Págs. 27-78.“Historias”
PROPUESTAS DE VIVIENDAS CONTEMPORÁNEAS QUE COMPARTEN LAS RESPONSABILIDADES PRODUCTIVAS
Dentro de este contexto de ensayos de nuevos modos de vida comunitaria a finales del siglo XIX y principios del XX se encuentran las experiencias iniciales de la Unión Soviética, con los proyectos de El Lissitzky, Kosntantin Melnikov, los hermanos Vesnin o Mosei Ginzburg: nuevos equipamientos y casas comuna donde se daba prioridad urgente a la emancipación de las mujeres proletarias mediante la instalación de cocinas comunales, guarderías, baños públicos y cooperativas de todo tipo.
Podemos situar todos estos proyectos dentro de la genealogía de viviendas comunitarias contemporáneas, como los grupos vieneses Margarete Schutte – Lihotzky Hof y Sargfabrik....

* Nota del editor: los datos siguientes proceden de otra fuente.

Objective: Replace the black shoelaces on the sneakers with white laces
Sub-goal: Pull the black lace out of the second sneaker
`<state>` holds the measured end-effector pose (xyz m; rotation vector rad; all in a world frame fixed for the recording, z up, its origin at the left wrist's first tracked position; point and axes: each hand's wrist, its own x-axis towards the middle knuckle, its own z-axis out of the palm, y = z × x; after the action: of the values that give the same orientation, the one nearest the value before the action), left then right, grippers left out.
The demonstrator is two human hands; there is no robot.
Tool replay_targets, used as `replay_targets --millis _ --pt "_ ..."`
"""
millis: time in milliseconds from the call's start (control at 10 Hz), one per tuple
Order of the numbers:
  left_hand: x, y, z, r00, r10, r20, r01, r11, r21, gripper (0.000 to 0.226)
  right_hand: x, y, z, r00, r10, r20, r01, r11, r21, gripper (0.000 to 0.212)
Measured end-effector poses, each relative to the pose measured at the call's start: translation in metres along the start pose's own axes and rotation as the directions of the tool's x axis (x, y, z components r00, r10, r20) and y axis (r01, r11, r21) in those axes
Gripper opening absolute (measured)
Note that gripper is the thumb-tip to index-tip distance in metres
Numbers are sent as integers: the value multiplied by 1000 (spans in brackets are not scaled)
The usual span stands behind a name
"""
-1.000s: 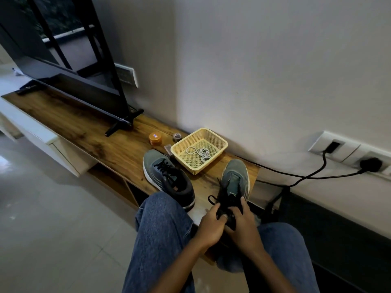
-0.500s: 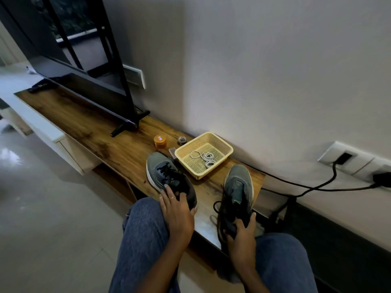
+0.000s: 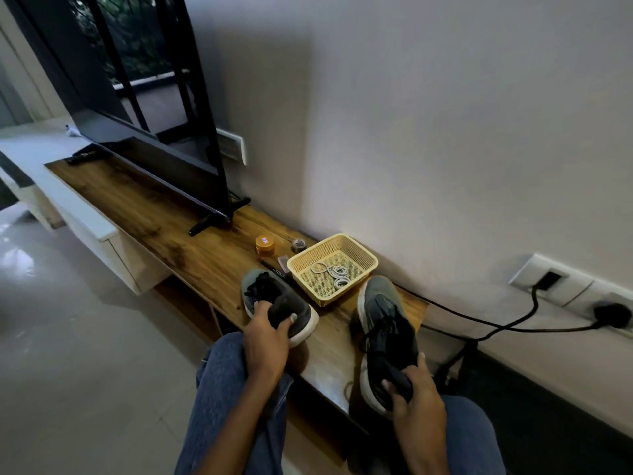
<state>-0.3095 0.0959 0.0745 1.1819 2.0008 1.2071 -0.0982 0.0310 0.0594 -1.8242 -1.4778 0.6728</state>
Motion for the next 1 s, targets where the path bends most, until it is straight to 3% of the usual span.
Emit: replay_targets --millis 200,300,400,600,700,800,900,1000 --pt "-12 11 -51 994 64 -93 -73 993 -98 25 -19 -5 -3 978 -146 148 137 988 68 45" --pt "-13 17 -73 984 98 -146 -115 987 -110 25 -23 -1 9 942 -189 277 213 975 -60 49" --pt "-14 21 -87 975 124 -186 -146 983 -111 23 -21 -9 27 915 -224 336 271 957 -99 29" --pt "-29 19 -88 980 144 -139 -161 979 -123 35 15 -36 81 859 -301 415 374 921 -107 16" --pt "-41 17 -80 988 134 -78 -141 986 -93 33 31 -42 106 862 -225 455 332 928 -170 34" --pt "-52 17 -70 995 91 -28 -92 994 -58 31 39 -45 115 859 -243 451 323 940 -107 48" --pt "-60 14 -59 995 98 11 -98 994 -53 40 44 -39 117 856 -239 458 233 970 71 59" --pt "-66 13 -50 989 120 90 -114 992 -61 64 52 -28 109 858 -160 489 123 987 108 69"
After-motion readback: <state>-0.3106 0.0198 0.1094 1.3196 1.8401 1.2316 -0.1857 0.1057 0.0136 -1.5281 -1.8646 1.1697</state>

... Págs. 197- 246.“Alternativas”
Otro ejemplo es el Sargfabrik, también en Viena, que responde a la iniciativa cooperativa de un grupo de habitantes que compraron una antigua fábrica de ataúdes y la convirtieron en un edificio de viviendas con equipamientos compartidos. En este caso, el proceso participativo fue determinante y contó con asesores en dicha área y con un contrato especial con los arquitectos autores del proyecto: BKK-3. Se trata de un modelo de innovación desde la gestión, el proyecto y el uso. Cada vivienda tiene cocina y su tamaño varía en función de las necesidades temporales de cada familia. Cada grupo familiar puede añadir otro espacio o tener la casa desdoblada; es decir, tener en una parte el espacio para vivir con baños, y disponer de un espacio para trabajar en otro lugar. El sótano alberga una sauna, baños de vapor, un gimnasio y espacios de juego, y en la azotea hay un huerto que cuidan aquellos habitantes que así lo quieran. El conjunto cuenta también con un comedor comunitario.
Esta vivienda colectiva no es un modelo repetible, sino un ejemplo de un grupo de personas que se reúnen para vivir, y para conformar las viviendas según sus necesidades y prioridades. Se trata de un edificio que siempre está abierto, donde los niños juegan en el espacio intermedio compartido.
A partir de esta experiencia se derivó otra de menor tamaño, Miss Sargfabrik, pero que contó con el mismo modelo de gestión y participación, aunque con un programa diferente derivado de las necesidades de sus habitantes.
En definitiva, si el modelo único de familia no existe, y menos aún en nuestra sociedad contemporánea global, la vivienda debe repensarse de manera desprejuiciada, sin olvidar que las tareas del hogar llevan trabajo, tiempo y necesitan espacios pensados desde su reconocimiento y conocimiento. Estamos en camino de crear espacios para vivir que no perturben la desigualdad de oportunidades entre mujeres y hombres, que hagan a las personas más libres y sociales. Y para ello no debemos olvidar que ya existe una larga tradición de viviendas comunitarias y que en la actualidad existen magníficos ejemplos contemporáneos.